De Leliaards en Klauwaards

Omdat de Leliaards zich hebben aangesloten bij de Fransen is het logisch dat Conscience deze groep in een kwaad daglicht zet. De schrijver wil immers laten zien hoe onderdrukt de Vlamingen waren en wat voor wrede daden de Fransen begingen. Hij vertelt hoe een Leliaard als Brakels zich aansluit bij de Fransen en hoe zijn collega-wevers hem zien. Als Brakels het in een vergadering op lijkt te nemen voor de wethouders (en dus de Leliaards), wordt hij ontmaskerd, uit de groep gegooid en weggestuurd. Conscience laat zien hoe hij zich tegen de Vlamingen keert. Zo was het dankzij Brakels dat de Franse soldeniers in het huis van Maria van Nieuwland konden binnenkomen.
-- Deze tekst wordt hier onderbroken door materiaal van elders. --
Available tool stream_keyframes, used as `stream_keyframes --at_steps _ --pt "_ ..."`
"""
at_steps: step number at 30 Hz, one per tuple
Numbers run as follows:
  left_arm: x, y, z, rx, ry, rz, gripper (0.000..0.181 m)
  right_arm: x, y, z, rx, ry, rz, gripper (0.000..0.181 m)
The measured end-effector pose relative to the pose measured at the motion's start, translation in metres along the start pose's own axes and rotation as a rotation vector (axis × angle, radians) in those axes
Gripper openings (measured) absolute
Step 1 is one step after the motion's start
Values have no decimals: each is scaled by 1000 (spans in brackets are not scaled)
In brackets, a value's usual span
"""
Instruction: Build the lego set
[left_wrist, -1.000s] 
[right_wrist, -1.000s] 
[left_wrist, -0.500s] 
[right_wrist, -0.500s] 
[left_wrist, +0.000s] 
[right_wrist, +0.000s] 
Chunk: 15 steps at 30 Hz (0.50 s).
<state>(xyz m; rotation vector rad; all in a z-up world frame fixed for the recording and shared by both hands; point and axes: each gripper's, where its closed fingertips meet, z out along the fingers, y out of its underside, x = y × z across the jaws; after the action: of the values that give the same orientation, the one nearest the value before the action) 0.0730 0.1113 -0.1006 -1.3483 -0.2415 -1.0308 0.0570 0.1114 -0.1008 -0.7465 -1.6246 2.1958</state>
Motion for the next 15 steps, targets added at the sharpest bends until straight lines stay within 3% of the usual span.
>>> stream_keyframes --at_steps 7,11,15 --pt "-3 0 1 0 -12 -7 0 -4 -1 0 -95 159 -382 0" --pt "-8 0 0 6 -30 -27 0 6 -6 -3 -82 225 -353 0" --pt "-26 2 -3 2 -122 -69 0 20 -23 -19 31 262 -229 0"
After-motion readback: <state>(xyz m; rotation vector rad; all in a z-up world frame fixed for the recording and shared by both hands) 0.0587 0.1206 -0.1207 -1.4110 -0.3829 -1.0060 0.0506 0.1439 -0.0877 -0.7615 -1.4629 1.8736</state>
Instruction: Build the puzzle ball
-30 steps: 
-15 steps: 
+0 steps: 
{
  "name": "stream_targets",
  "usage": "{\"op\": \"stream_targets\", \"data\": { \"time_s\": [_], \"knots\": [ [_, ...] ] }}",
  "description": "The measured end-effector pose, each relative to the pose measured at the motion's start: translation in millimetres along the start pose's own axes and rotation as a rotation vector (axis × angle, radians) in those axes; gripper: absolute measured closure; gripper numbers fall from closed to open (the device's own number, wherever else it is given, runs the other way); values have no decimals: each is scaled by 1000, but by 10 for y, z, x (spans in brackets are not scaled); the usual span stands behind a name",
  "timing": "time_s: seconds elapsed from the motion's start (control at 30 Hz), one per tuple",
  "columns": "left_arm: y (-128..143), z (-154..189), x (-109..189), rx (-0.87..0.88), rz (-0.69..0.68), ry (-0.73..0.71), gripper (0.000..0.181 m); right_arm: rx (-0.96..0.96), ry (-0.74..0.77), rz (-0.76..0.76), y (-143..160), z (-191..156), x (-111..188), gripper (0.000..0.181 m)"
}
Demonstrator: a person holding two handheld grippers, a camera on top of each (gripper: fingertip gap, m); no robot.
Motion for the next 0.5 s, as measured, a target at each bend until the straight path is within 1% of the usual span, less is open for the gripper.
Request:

Later probeert hij, verkleed als zanger, de Klauwaards te bespioneren. Het wordt zijn dood.

Toch probeert Conscience nog enigszins een verklaring te geven voor het gedrag van de Leliaards als hij uitlegt wie de twee groepen zijn. Hij schrijft: ‘De meesten edelen en bewindhebbers hadden zich in alle gelegenheden voor het Frans Bestuur verklaard, en kregen daarom de naam Leliaards, als zijnde het leliewapen van Frankrijk toegedaan.’ De schrijver legt vervolgens uit dat de meeste edelheren verarmd waren. Daarom moesten zij hun rechten op steden en heerlijkheden verkopen aan burgers en ze meer vrijheid en privileges geven. De ambachten en burgers bloeiden op en stelden dekens aan. De welvaart werd steeds groter en de edelen wilden hun macht terug. De steden hadden nu echter genoeg geld voor een eigen leger. Daarom sloten de edelen zich aan bij Philippe le Bel, in de hoop dat hij de gemeenten omver zou werpen en de edelen hun rechten terug zouden krijgen. Zij waren dan ook blij met de ‘gijzeling’ van de graaf en zijn trouwe edelen.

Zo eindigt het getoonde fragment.